★【68】ゲーテが教えてくれた愛のシーズン(原稿100枚)

主人公智巳は、大学院の博士課程でドイツ語を研究している院生で30歳を迎えていた。智巳は高校時代にたった1人だけ想いを伝えた女性がいた。

だがその女性はある日突然交通事故で亡くなってしまった。その苦しみから逃れるために智巳は偶然高校の図書館でヨハン・ヴォルフガング・フォン・ゲーテの《若きウェルテルの悩み》を手にした。

一方そんな智巳がアルバイトで講師をしていた音楽学院に通っていた由香里も幼い時に両親を交通事故で亡くしていた。奇しくも同じ想いを寄せた人をある日突然亡くした喪失感からくるトラウマから抜け出すことが出来ていない智巳と由香里が出会った。

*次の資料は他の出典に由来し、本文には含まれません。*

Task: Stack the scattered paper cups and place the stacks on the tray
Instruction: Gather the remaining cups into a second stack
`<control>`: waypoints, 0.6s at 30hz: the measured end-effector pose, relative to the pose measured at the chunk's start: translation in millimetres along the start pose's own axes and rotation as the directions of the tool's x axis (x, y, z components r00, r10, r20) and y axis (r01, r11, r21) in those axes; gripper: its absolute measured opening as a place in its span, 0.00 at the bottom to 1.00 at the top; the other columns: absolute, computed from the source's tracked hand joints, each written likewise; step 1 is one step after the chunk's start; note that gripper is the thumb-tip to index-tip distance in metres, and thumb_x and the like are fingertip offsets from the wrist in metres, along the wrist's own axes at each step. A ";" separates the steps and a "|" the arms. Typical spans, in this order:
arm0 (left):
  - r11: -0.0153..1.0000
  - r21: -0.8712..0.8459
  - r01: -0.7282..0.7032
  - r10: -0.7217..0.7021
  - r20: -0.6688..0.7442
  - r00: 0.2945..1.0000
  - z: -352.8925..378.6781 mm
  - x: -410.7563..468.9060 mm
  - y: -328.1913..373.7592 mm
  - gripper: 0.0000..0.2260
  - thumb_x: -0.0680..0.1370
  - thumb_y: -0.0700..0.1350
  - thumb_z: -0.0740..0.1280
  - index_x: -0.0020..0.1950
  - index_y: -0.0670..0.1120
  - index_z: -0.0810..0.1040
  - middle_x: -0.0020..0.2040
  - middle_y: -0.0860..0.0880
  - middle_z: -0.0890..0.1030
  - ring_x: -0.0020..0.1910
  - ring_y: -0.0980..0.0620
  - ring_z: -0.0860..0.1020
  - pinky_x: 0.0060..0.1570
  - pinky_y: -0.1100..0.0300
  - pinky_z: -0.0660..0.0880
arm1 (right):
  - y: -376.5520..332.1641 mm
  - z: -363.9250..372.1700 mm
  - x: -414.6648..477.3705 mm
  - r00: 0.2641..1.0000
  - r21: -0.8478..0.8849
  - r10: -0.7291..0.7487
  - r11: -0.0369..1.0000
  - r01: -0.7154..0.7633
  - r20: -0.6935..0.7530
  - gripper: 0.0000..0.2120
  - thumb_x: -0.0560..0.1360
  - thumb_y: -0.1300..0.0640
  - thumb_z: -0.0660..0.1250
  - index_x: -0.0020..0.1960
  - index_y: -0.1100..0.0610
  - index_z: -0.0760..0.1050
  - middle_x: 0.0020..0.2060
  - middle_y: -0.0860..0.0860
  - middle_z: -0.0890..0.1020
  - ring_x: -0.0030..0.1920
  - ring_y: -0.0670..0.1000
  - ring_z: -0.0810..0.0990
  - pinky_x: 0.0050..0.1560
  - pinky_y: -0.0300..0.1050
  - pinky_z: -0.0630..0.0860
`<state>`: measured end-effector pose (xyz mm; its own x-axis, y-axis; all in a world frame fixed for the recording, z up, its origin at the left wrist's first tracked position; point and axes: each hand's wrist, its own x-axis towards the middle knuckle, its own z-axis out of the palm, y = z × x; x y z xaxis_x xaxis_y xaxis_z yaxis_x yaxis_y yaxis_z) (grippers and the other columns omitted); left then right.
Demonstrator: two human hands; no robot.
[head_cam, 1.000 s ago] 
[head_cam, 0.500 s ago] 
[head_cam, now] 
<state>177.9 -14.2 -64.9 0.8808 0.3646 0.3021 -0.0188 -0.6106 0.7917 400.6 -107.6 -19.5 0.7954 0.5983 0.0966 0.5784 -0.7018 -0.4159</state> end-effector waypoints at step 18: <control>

物語は智巳の学術論文作成と由香里の音楽療養士資格取得が進んで行く中で、《自分独りが愛することができて、今までにこれほど愛した人はなく、今後もこれほど愛する人は出てこないと信じられた時、それが真実の愛のシーズンである》と言うゲーテの言葉が智巳と由香里の間で揺れ動く。

そして最終的に、2人にとってこの言葉はどんな意味のある言葉になっていたのか・・・?